Pivotal Greenplum-Spark Connector 1.7.0 Release Notes

The Pivotal Greenplum-Spark Connector supports high speed, parallel data transfer between Greenplum Database and an Apache Spark cluster using:

  • Spark’s Scala API - programmatic access (including the spark-shell REPL)

Refer to the Pivotal Greenplum Database documentation for detailed information about Pivotal Greenplum Database.

See the Apache Spark documentation for information about Apache Spark version 2.3.1.

Supported Platforms

The following table identifies the supported component versions for the Pivotal Greenplum-Spark Connector:

Greenplum-Spark Connector Version Greenplum Version Spark Version Scala Version PostgreSQL JDBC Driver Version
1.7.0 4.3.x, 5.x, 6.x 2.3.1 and above 2.11 9.4.1209
1.6.2, 1.6.1 4.3.x, 5.x, <=6.7 2.3.1 and above 2.11 9.4.1209
1.6.0, 1.5.0 4.3.x, 5.x 2.1.2 and above 2.11 9.4.1209
1.4.0, 1.3.0, 1.2.0, 1.1.0, 1.0.0 4.3.x, 5.x 2.1.1 2.11 9.4.1209

The Greenplum-Spark Connector is bundled with, and certified against, the PostgreSQL JDBC driver versions listed above.

Greenplum-Spark Connector 1.7.0

Released: July 9, 2020

Greenplum-Spark Connector 1.7.0 includes new and changed features and bug fixes.

New and Changed Features

Pivotal Greenplum-Spark Connector 1.7.0 includes the following new and changed features:

  • Support for Range of Port Numbers

    The developer can now specify one or more lists or ranges of port numbers in the Greenplum-Spark Connector server.port option.

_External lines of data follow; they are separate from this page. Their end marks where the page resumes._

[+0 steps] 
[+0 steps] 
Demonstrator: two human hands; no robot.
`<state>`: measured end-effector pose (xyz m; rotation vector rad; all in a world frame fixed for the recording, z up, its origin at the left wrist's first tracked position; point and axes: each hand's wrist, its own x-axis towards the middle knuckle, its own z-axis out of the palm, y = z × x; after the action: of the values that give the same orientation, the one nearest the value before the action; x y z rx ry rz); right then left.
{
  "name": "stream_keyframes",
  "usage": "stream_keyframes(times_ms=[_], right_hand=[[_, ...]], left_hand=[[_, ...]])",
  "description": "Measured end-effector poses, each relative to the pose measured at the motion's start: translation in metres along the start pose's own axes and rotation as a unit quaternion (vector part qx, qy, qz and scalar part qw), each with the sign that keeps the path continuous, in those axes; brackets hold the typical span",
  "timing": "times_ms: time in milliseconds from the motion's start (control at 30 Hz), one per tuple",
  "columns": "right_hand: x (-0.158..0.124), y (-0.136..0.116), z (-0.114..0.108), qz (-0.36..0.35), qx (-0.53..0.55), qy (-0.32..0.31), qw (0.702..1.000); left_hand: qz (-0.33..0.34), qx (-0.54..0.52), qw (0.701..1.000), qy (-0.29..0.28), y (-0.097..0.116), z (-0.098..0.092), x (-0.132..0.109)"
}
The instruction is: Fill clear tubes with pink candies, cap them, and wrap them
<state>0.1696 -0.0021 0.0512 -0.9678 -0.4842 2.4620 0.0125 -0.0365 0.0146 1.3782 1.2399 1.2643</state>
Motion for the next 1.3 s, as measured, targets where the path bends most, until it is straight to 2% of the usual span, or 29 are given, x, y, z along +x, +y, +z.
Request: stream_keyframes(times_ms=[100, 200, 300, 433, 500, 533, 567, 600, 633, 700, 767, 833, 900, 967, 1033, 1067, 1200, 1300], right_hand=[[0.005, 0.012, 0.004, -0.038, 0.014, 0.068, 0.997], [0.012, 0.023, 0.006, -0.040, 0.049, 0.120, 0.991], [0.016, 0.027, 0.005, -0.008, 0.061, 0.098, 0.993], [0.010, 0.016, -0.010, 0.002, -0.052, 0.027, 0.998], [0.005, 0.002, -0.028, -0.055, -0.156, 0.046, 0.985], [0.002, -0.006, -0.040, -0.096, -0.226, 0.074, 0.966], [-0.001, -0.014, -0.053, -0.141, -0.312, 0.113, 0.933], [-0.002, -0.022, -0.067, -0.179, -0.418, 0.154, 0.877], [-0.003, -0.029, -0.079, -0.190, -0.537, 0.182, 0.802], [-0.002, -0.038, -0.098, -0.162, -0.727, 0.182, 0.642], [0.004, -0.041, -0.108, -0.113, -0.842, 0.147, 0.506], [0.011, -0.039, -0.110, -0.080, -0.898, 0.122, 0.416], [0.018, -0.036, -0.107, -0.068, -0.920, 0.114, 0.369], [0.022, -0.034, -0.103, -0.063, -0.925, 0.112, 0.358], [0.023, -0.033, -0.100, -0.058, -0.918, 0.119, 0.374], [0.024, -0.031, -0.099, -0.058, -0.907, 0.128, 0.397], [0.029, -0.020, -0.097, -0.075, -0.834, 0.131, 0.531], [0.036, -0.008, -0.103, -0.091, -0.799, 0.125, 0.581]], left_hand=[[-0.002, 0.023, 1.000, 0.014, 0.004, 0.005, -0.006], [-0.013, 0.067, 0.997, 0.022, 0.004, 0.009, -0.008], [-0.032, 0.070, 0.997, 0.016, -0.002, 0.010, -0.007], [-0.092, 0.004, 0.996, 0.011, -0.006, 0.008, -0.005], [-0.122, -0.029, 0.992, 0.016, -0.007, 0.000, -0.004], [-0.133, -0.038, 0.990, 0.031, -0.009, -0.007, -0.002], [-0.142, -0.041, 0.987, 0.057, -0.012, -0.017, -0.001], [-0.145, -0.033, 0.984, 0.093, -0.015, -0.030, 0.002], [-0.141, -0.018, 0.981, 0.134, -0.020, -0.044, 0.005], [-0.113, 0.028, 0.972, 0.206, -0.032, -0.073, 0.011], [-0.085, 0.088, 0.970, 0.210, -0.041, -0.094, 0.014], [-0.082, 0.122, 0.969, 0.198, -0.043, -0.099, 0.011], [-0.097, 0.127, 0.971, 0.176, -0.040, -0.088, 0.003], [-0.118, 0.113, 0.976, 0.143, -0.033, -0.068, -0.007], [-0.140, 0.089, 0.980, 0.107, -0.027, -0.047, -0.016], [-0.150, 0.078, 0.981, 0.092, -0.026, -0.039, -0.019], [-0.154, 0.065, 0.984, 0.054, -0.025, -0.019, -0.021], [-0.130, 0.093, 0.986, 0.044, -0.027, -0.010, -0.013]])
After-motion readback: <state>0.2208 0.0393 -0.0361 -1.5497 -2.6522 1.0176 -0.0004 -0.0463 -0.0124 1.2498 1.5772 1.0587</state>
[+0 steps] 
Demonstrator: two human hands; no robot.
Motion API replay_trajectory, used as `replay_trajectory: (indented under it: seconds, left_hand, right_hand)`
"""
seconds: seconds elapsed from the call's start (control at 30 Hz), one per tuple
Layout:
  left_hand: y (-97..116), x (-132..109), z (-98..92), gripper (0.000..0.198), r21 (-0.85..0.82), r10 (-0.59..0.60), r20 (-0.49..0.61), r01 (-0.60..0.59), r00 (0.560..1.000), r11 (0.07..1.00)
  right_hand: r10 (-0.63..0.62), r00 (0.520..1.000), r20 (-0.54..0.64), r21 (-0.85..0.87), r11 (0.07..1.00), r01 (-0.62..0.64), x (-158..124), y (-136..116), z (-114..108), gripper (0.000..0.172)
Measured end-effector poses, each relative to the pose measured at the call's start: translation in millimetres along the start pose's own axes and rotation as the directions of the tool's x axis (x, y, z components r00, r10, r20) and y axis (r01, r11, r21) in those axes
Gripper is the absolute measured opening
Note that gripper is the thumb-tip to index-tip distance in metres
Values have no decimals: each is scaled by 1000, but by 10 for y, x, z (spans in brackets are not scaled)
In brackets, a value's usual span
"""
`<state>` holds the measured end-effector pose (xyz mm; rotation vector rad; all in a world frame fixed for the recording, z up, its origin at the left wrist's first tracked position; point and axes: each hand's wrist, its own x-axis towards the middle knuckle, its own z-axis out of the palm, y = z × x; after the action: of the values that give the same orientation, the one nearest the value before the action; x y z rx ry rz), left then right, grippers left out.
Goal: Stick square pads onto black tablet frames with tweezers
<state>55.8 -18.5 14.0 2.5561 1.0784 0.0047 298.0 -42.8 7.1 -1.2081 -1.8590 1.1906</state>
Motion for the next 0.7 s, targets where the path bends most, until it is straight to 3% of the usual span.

  • Mixed-Case Column Names

    The Greenplum-Spark Connector supports reading from or writing to Greenplum database tables that you create with mixed-case column names.

  • distributedBy Option

    The Greenplum-Spark Connector exposes the new distributedBy write option that a developer can use to specify a distribution column(s) for a Greenplum Database table that the Connector creates or re-creates on their behalf.

  • New Default Distribution Policy for Connector-Created Greenplum Tables

    The Greenplum-Spark Connector now specifies random distribution by default for tables that it creates or re-creates. In previous releases, the Connector did not specify a distribution column. You can provide the distributedBy option, mentioned above, to specifically set the table distribution columns.

Resolved Issues

The following issues were resolved in Greenplum-Spark Connector version 1.7.0:

Bug Id Summary
173608876 Resolved an issue where the Greenplum-Spark Connector failed to read data from, or write data to, Greenplum Database version 6.7.1+ due to a change in how Greenplum handles distributed transaction IDs.
30732 There was no way to specify a distribution column for a Greenplum table that was created or re-created by the Greenplum-Spark Connector on the developer’s behalf. This issue is resolved; the Connector now exposes the distributedBy write option for this purpose.
30544 Resolved an issue where the Greenplum-Spark Connector failed to correctly read from a Greenplum Database table that was created with mixed-case column names.
30461 The Greenplum-Spark Connector did not support more than one port number in server.port. This issue is resolved. The Connector now allows you to set one or more lists or ranges of port numbers in the server.port option.

Known Issues and Limitations

Known issues and limitations related to the 1.7.0 release of the Pivotal Greenplum-Spark Connector include the following:

  • The Greenplum-Spark Connector supports basic data types like Float, Integer, String, and Date/Time data types. The Connector does not yet support more complex types. See Greenplum Database <-> Spark Data Type Mapping for additional information.